__What you should do__
Up to and including the line containing "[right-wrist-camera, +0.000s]", please reproduce the lines of the listing below, starting from the top.

------------------------------------------------

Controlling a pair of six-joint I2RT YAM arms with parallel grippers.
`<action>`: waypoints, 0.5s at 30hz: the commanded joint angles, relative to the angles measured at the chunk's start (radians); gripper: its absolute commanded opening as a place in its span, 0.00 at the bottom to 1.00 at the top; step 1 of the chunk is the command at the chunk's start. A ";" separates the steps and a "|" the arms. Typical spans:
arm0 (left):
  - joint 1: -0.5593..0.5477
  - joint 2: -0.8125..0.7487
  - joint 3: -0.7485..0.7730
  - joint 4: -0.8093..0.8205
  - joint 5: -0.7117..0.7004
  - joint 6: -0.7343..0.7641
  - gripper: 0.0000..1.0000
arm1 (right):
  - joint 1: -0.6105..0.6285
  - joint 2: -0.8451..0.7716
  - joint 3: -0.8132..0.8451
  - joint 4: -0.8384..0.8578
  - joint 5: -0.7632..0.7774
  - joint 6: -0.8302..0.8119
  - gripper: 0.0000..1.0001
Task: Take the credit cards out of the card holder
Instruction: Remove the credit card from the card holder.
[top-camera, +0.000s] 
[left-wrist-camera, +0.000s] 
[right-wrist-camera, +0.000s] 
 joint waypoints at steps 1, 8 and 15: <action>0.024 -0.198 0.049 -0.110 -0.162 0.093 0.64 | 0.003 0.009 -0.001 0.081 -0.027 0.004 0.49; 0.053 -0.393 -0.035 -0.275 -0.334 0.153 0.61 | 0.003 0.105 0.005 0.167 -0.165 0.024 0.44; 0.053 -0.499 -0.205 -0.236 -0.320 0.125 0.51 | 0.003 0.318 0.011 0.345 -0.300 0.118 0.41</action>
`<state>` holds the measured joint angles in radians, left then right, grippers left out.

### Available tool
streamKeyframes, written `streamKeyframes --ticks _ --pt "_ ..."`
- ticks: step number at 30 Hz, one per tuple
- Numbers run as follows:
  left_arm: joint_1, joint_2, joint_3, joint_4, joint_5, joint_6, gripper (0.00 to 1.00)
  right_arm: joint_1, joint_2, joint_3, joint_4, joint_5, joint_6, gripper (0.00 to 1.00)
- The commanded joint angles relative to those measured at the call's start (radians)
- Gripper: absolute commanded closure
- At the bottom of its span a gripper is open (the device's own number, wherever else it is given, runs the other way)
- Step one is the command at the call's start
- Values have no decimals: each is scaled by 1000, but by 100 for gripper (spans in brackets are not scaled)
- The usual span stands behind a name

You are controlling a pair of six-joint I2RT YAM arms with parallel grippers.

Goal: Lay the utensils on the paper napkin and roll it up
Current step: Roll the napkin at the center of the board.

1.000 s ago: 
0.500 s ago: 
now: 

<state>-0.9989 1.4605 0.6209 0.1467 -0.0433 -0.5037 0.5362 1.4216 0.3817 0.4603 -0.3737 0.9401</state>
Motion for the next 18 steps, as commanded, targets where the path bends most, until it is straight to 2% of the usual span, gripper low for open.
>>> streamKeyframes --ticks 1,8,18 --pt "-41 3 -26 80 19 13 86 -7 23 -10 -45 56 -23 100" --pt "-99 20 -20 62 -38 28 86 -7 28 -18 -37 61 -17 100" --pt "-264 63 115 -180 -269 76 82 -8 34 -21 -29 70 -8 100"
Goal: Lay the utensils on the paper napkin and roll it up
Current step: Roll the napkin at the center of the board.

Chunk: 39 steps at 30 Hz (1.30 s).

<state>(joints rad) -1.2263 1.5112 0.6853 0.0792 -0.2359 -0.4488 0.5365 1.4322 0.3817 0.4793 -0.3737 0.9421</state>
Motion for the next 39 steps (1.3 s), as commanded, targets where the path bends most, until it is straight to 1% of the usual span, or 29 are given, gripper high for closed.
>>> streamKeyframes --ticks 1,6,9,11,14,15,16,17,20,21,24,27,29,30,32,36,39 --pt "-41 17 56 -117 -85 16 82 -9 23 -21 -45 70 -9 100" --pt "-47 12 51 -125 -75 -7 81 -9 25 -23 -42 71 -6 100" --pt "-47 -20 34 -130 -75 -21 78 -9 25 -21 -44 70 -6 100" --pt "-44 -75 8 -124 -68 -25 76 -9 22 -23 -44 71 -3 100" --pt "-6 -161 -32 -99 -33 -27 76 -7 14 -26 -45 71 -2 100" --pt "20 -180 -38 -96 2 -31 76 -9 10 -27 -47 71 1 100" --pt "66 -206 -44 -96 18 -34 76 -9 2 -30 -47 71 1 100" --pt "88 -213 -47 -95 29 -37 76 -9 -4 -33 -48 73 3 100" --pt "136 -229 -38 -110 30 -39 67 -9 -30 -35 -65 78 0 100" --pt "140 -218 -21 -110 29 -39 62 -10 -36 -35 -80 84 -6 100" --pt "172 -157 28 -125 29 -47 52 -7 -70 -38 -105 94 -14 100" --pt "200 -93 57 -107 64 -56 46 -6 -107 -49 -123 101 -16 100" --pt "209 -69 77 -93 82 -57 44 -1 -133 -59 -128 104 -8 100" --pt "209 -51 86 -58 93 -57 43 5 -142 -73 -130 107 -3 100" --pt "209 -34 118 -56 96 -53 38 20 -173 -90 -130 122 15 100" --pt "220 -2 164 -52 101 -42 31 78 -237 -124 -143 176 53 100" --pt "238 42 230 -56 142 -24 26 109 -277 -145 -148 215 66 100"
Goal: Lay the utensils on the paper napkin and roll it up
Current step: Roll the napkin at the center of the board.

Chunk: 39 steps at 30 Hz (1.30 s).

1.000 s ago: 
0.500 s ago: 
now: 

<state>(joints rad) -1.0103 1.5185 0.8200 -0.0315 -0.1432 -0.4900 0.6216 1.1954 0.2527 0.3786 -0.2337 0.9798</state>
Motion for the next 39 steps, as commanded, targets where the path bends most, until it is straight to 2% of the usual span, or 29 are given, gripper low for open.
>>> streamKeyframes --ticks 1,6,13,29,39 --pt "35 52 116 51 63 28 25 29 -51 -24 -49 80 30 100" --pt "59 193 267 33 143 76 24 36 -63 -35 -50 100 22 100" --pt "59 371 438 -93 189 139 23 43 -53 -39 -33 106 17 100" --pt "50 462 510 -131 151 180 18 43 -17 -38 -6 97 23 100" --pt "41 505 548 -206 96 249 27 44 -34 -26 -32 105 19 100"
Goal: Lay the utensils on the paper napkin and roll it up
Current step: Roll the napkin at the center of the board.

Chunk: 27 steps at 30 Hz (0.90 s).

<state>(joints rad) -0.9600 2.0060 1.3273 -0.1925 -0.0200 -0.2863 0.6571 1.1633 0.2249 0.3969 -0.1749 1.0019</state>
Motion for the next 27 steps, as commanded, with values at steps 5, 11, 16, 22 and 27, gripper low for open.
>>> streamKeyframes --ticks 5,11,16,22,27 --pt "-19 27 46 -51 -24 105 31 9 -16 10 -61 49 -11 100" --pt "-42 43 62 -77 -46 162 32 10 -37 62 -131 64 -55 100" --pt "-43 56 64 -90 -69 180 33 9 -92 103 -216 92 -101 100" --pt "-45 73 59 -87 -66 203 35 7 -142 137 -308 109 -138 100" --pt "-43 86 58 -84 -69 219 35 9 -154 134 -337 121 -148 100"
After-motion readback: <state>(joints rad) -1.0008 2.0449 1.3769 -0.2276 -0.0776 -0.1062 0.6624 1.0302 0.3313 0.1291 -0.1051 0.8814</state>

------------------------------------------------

__Answer for this exercise__
Controlling a pair of six-joint I2RT YAM arms with parallel grippers.
`<action>`: waypoints, 0.5s at 30hz: the commanded joint angles, relative to the angles measured at the chunk's start (radians); gripper: its absolute commanded opening as a place in its span, 0.00 at the bottom to 1.00 at the top; step 1 of the chunk is the command at the chunk's start. A ";" separates the steps and a "|" the arms. Typical spans:
arm0 (left):
  - joint 1: -0.5593..0.5477
  - joint 2: -0.8125..0.7487
  - joint 3: -0.7485..0.7730
  - joint 4: -0.8093..0.8205
  - joint 5: -0.7117..0.7004
  - joint 6: -0.7343..0.7641
  - gripper: 0.0000..1.0000
arm1 (right):
  - joint 1: -0.6105..0.6285
  - joint 2: -0.8451..0.7716
  - joint 3: -0.8132..0.8451
  - joint 4: -0.8384..0.8578
  - joint 5: -0.7632..0.7774
  - joint 6: -0.8302..0.8119
  - gripper: 0.0000..1.0001
Task: Take the credit cards out of the card holder
Instruction: Remove the credit card from the card holder.
[top-camera, +0.000s] 
[left-wrist-camera, +0.000s] 
[right-wrist-camera, +0.000s] 

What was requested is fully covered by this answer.